The development of a fundamental understanding of the 0- and 1-dimensional physics of nanowire heterostructures will have strong societal benefits, influencing the development of new thrusts in optoelectronic device technology and ultimately making possible new varieties of sensors and other compact devices. This project will also train our nation?s future workforce in the critical areas of nanoscience and engineering. The exposure of graduate and undergraduate students, as well as postdoctoral fellows, to an international interdisciplinary scientific environment will deepen their understanding of the science involved and inform a more sophisticated perspective on the challenges and effectiveness of international collaboration, a signature of successful 21st research in nanoscience.

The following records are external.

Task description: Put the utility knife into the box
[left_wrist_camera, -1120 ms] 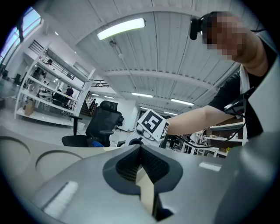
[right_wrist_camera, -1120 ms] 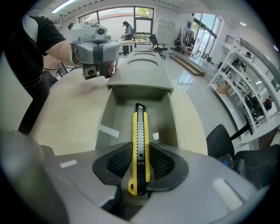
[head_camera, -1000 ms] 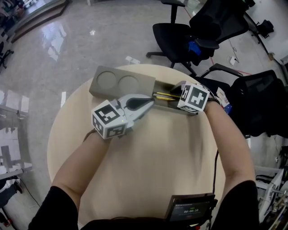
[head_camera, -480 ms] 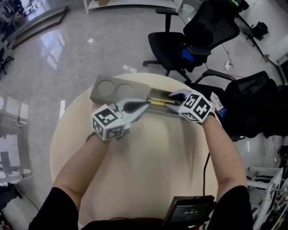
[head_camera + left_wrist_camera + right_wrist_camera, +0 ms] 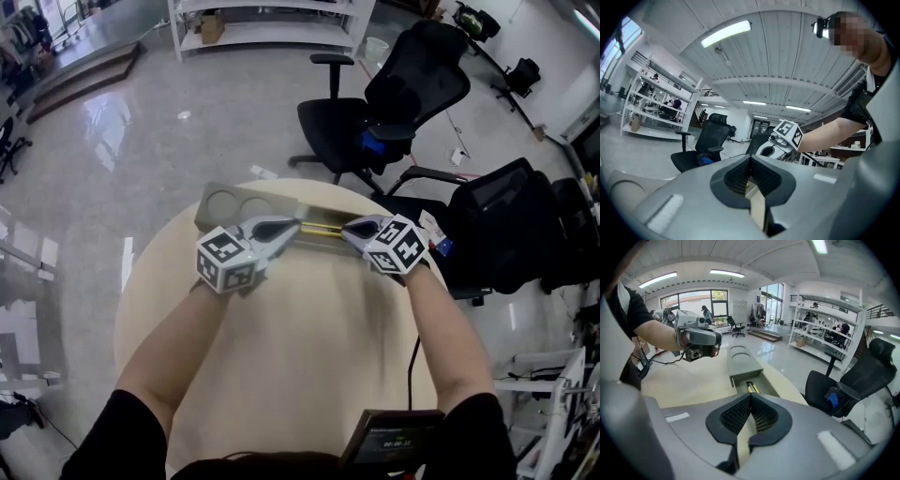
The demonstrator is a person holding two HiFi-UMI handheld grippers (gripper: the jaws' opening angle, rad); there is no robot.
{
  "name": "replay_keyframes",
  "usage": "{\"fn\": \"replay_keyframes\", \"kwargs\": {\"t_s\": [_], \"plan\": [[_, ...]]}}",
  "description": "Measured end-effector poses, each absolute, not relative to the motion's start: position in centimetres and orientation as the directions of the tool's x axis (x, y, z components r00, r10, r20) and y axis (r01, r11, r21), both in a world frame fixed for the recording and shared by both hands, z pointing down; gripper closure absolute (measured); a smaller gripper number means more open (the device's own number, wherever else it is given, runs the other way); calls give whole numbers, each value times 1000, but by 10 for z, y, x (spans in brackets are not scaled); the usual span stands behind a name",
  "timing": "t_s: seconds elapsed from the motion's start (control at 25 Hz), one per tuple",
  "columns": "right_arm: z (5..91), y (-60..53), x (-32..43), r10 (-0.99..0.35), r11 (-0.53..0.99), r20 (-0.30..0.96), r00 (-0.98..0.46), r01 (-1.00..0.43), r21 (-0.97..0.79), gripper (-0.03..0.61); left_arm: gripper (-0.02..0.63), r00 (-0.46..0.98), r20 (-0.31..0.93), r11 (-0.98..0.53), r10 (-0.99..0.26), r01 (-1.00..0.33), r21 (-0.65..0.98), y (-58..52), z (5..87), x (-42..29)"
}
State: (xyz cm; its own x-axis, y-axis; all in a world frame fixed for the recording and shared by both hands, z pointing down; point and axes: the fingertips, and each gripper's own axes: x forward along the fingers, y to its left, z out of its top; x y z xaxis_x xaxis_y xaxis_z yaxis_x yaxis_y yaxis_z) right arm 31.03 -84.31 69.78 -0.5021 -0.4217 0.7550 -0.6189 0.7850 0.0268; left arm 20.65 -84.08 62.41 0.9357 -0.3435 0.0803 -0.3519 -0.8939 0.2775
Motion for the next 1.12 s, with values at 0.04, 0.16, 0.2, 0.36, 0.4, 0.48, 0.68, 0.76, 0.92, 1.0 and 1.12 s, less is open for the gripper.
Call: {"fn": "replay_keyframes", "kwargs": {"t_s": [0.04, 0.16, 0.2, 0.36, 0.4, 0.48, 0.68, 0.76, 0.92, 1.0, 1.12], "plan": [[693, -840, 310, -425, 781, 752, -504, -625, 22, 563, 615, 935, 81, -893, -345, -353, 280, -839, 620, 205], [678, -830, 308, -430, 777, 747, -507, -629, 21, 563, 615, 936, 76, -892, -345, -352, 283, -830, 606, 204], [672, -826, 308, -431, 778, 746, -508, -628, 22, 563, 615, 936, 75, -895, -343, -350, 276, -827, 601, 204], [651, -807, 303, -439, 775, 739, -512, -632, 22, 563, 615, 937, 58, -897, -343, -346, 275, -808, 575, 199], [645, -801, 301, -439, 774, 737, -513, -633, 22, 563, 615, 937, 50, -896, -345, -345, 281, -803, 567, 196], [634, -789, 295, -440, 776, 735, -516, -631, 22, 563, 615, 937, 43, -898, -345, -343, 274, -791, 555, 190], [607, -750, 278, -440, 782, 723, -533, -623, 16, 563, 615, 943, 26, -901, -333, -326, 287, -756, 532, 174], [597, -731, 271, -444, 780, 714, -541, -626, 11, 563, 615, 944, 34, -901, -329, -325, 287, -736, 526, 166], [573, -699, 255, -470, 764, 693, -547, -645, 9, 563, 615, 945, 39, -903, -324, -321, 286, -699, 508, 143], [561, -682, 244, -483, 756, 681, -551, -654, 7, 563, 615, 947, 35, -905, -319, -315, 286, -679, 497, 130], [542, -653, 227, -500, 747, 662, -559, -665, 3, 563, 615, 958, 40, -920, -285, -286, 270, -642, 483, 111]]}}
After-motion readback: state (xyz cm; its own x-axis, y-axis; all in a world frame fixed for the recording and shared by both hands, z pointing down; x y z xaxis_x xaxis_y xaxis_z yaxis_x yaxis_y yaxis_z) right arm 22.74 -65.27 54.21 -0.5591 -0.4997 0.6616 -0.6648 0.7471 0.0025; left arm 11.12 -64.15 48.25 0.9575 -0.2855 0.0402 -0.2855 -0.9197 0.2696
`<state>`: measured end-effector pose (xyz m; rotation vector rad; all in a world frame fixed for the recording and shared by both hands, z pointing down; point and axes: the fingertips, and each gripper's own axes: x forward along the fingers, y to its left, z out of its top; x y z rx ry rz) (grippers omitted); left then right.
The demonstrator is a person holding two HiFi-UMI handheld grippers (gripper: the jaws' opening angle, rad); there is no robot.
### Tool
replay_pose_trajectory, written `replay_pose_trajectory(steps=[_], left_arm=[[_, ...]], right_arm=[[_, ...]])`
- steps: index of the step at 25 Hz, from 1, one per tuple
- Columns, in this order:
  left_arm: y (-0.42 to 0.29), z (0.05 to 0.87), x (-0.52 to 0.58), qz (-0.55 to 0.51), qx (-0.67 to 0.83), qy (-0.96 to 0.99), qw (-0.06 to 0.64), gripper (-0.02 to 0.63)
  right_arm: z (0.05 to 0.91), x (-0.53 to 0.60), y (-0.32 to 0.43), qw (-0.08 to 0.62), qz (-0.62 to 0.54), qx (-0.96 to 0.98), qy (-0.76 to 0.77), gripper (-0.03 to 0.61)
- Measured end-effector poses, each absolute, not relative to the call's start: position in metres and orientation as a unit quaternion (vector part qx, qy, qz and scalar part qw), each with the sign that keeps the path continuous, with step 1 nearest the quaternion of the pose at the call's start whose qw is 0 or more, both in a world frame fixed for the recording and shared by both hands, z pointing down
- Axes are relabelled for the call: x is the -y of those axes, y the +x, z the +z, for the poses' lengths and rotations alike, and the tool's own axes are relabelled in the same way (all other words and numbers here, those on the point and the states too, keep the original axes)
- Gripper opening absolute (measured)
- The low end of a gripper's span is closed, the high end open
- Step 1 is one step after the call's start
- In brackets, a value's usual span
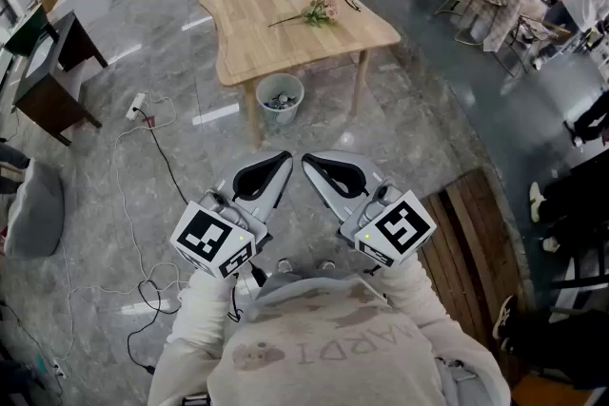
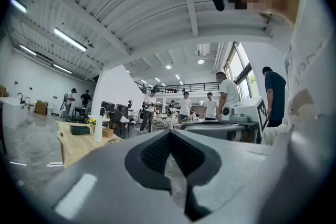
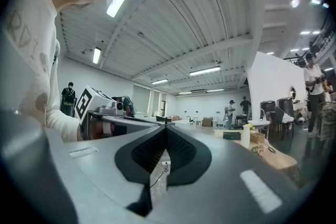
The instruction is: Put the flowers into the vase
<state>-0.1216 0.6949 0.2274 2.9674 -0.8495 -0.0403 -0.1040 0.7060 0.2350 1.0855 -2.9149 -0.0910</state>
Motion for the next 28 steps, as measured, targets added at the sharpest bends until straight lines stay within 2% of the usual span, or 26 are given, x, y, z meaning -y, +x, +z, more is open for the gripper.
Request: replay_pose_trajectory(steps=[15,22,28], left_arm=[[-0.14,0.233,-0.681,-0.014,0.276,0.961,0.027,0.0],[-0.155,0.239,-0.676,-0.013,0.254,0.967,0.024,0.0],[-0.152,0.248,-0.662,-0.008,0.241,0.97,0.032,0.0]], right_arm=[[0.239,-0.693,-0.12,0.018,-0.026,0.934,0.355,0.014],[0.238,-0.686,-0.124,-0.014,-0.011,0.925,0.38,0.015],[0.244,-0.674,-0.123,-0.015,-0.004,0.923,0.384,0.023]])
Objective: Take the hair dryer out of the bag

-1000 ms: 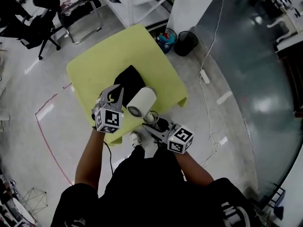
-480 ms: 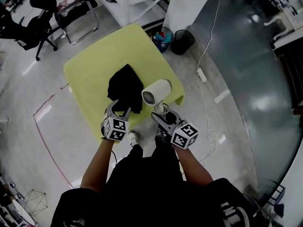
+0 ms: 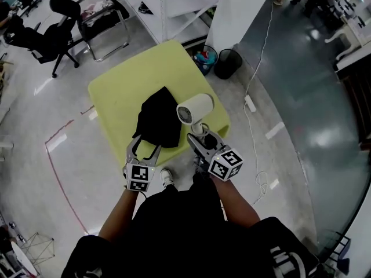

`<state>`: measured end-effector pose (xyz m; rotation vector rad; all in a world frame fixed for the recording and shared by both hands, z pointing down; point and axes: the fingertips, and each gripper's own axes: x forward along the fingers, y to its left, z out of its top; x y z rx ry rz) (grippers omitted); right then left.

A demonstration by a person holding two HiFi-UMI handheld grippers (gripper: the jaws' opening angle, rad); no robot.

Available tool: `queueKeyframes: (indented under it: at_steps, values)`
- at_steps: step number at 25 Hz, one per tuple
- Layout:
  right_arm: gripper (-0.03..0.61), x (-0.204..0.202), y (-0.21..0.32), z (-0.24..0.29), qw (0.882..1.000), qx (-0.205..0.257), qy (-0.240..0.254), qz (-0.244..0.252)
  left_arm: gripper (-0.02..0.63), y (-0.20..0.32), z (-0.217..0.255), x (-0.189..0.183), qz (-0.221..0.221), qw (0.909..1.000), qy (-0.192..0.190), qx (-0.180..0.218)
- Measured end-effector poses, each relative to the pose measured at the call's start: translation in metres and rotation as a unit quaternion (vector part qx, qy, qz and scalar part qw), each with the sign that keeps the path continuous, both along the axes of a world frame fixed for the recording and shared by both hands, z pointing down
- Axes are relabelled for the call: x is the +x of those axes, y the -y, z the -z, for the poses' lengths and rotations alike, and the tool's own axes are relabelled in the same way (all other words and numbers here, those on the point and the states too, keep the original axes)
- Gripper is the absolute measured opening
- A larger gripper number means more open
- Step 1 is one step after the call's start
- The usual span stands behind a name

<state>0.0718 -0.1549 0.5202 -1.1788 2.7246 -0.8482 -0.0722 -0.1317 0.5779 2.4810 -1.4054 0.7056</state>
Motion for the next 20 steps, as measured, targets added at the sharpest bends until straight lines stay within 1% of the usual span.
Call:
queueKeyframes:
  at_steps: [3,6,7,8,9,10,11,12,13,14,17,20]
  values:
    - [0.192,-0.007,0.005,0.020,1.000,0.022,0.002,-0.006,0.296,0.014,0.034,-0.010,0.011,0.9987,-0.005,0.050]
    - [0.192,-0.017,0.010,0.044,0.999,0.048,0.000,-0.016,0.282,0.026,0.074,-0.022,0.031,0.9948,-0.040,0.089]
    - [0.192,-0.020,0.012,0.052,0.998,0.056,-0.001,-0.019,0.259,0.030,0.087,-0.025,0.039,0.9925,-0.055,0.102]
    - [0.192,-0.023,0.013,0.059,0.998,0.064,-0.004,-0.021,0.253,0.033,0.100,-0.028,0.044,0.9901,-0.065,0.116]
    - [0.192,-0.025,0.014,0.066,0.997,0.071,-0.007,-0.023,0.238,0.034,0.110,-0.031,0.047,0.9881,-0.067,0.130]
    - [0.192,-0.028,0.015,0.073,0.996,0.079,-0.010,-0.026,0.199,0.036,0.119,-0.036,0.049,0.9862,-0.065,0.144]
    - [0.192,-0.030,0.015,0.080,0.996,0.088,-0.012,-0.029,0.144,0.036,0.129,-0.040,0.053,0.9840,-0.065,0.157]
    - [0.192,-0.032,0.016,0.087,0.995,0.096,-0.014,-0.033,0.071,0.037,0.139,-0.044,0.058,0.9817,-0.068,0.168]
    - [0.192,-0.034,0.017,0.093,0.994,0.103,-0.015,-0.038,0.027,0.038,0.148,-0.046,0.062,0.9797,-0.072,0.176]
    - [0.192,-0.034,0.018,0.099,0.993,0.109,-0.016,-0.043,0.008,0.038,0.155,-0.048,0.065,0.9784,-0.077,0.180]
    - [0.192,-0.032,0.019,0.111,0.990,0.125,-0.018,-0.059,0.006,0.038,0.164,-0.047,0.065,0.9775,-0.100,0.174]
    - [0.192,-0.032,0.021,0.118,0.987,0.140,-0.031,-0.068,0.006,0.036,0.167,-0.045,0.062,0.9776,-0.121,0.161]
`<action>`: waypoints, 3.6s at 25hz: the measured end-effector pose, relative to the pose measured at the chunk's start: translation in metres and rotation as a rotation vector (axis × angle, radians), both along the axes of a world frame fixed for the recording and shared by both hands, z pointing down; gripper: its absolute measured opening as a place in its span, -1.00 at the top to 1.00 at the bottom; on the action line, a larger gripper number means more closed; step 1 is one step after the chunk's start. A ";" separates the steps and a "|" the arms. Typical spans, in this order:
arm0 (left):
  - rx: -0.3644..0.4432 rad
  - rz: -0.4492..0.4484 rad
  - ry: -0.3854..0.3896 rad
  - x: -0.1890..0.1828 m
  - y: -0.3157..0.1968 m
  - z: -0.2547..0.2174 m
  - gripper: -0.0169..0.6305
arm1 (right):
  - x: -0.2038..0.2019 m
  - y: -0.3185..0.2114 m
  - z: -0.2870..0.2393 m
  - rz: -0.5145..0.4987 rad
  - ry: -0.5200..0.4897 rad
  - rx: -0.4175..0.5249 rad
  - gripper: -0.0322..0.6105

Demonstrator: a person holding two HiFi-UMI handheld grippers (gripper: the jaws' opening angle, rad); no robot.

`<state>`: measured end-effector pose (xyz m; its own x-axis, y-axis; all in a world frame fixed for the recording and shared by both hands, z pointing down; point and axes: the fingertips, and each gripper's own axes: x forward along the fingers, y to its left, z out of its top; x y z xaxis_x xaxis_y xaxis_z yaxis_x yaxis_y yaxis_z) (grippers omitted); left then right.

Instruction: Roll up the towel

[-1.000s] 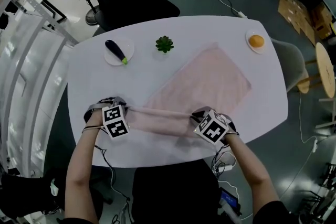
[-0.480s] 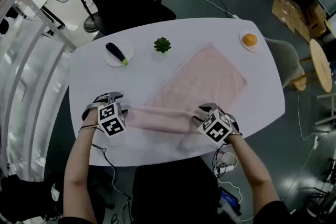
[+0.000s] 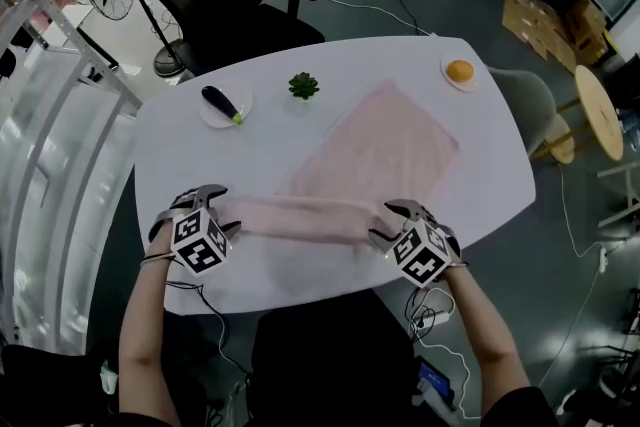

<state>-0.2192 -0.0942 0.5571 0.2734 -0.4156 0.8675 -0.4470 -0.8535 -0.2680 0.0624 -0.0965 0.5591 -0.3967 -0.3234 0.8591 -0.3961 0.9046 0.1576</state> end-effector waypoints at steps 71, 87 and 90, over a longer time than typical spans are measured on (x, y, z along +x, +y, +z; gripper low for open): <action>0.024 0.113 -0.119 -0.024 0.116 0.029 0.82 | -0.023 0.116 0.023 -0.171 0.174 0.131 0.81; -0.025 0.037 -0.113 -0.026 0.095 0.024 0.82 | -0.027 0.100 0.012 -0.179 0.078 0.012 0.79; -0.011 0.028 -0.121 -0.028 0.083 0.021 0.82 | -0.029 0.086 0.004 -0.159 0.036 -0.012 0.79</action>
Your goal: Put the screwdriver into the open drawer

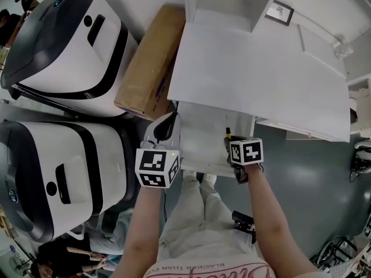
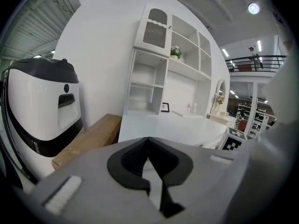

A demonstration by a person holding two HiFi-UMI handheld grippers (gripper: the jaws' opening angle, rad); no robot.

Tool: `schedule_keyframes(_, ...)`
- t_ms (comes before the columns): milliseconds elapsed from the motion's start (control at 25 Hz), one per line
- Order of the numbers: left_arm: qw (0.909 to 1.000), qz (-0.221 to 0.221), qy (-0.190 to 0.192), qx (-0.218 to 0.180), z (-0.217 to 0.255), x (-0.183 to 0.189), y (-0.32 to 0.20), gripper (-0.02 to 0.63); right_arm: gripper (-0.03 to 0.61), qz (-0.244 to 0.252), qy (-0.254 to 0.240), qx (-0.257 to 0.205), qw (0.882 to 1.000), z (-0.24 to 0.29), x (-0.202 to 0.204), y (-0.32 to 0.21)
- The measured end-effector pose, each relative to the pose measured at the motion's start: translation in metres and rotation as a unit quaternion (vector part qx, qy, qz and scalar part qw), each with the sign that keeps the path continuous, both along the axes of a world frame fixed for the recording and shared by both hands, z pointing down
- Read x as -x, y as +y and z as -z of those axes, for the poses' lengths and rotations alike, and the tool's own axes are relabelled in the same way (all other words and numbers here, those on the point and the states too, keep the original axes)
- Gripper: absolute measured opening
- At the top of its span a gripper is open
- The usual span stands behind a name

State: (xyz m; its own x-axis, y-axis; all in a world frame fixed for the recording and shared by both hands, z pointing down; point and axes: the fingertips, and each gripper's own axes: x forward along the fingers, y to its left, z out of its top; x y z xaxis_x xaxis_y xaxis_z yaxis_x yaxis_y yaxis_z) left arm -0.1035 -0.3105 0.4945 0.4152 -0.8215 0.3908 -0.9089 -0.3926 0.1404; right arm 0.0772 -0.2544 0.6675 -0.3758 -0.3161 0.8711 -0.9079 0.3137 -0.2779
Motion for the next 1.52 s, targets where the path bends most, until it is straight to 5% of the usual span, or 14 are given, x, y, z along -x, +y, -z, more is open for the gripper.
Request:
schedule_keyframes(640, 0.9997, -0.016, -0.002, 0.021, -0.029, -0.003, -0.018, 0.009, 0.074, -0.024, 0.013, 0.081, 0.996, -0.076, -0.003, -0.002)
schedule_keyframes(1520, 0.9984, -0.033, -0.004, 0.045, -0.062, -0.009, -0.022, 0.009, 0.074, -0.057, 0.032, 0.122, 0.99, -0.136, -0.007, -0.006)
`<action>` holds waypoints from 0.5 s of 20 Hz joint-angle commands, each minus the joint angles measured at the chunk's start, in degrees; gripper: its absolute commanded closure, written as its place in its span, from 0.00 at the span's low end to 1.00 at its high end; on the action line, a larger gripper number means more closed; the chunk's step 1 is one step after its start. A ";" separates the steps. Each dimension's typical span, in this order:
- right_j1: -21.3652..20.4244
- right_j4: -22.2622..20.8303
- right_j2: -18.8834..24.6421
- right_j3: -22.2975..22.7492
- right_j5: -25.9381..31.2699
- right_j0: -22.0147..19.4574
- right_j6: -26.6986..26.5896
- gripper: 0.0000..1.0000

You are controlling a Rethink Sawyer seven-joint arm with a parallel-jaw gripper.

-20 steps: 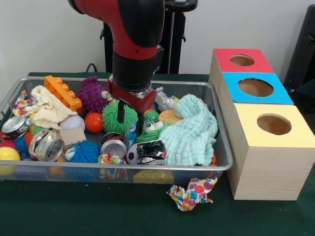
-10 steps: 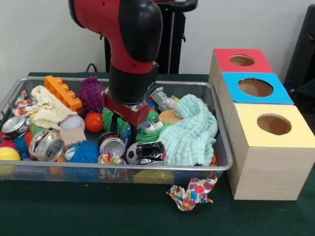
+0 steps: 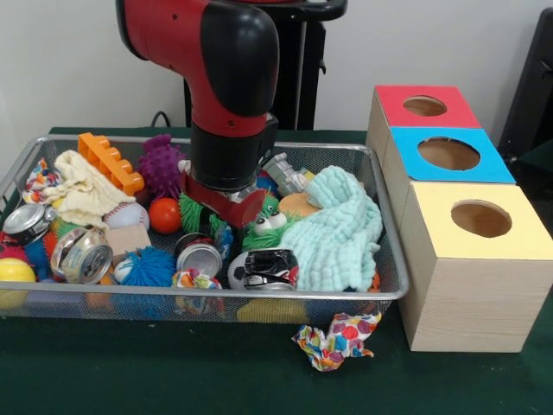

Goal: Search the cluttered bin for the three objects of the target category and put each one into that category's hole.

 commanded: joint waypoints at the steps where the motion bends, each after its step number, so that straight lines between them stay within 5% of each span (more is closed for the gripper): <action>1: -0.60 3.13 9.40 1.96 -1.00 -1.14 13.35 0.00; 10: -1.93 4.98 9.37 2.46 0.35 0.12 14.51 0.00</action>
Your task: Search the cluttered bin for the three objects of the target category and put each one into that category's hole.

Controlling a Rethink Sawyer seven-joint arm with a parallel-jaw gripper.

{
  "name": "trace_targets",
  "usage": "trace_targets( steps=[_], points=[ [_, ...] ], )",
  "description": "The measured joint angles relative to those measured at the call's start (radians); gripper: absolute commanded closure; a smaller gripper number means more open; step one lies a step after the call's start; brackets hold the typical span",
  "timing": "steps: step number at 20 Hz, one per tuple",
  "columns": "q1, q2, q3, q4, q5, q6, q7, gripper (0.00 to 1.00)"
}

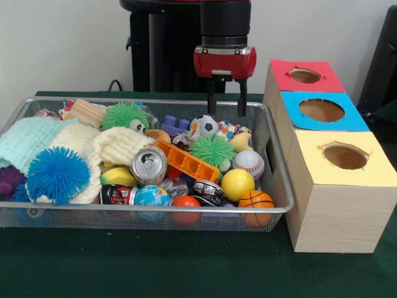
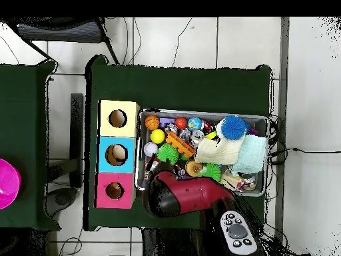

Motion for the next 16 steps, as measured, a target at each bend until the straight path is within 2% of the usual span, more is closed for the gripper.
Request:
trace_targets(
  steps=[4,10,16],
  points=[
    [-0.046,-0.016,0.048,0.001,-0.024,0.044,0.0,0.0],
    [-0.185,-0.058,0.224,-0.003,-0.043,0.285,-0.059,0.0],
    [-0.329,-0.057,0.409,-0.034,-0.075,0.556,-0.279,0.0]
  ],
)
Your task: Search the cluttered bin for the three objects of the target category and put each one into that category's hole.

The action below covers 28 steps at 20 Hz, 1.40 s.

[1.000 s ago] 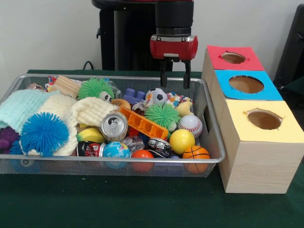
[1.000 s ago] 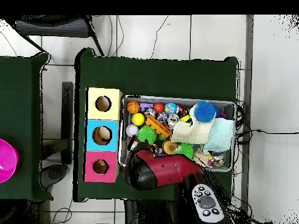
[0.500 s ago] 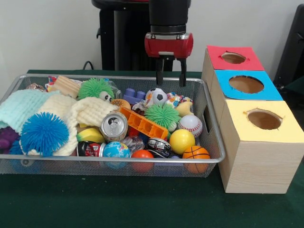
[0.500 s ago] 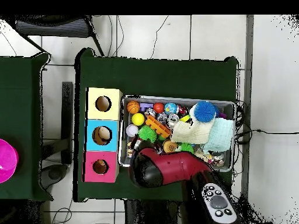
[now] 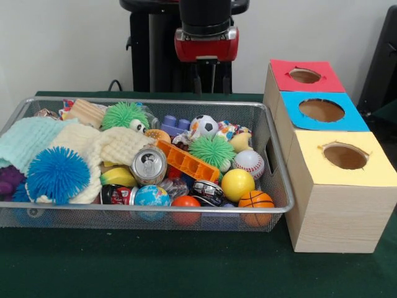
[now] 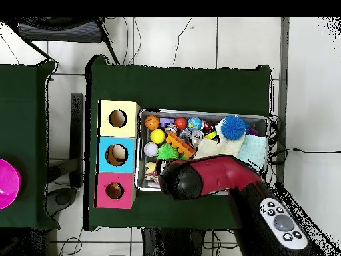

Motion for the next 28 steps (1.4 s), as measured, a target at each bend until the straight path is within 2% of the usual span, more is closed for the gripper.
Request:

This Materials World Network award makes possible a coherent integrated research and education effort among four universities in the US and Australia, on the growth and characterization of semiconductor nanowires as well as the understanding of the physics of their electronic states. This award is jointly funded by the Division of Materials Research in the Mathematical and Physical Sciences Directorate and the Office of International Science and Engineering.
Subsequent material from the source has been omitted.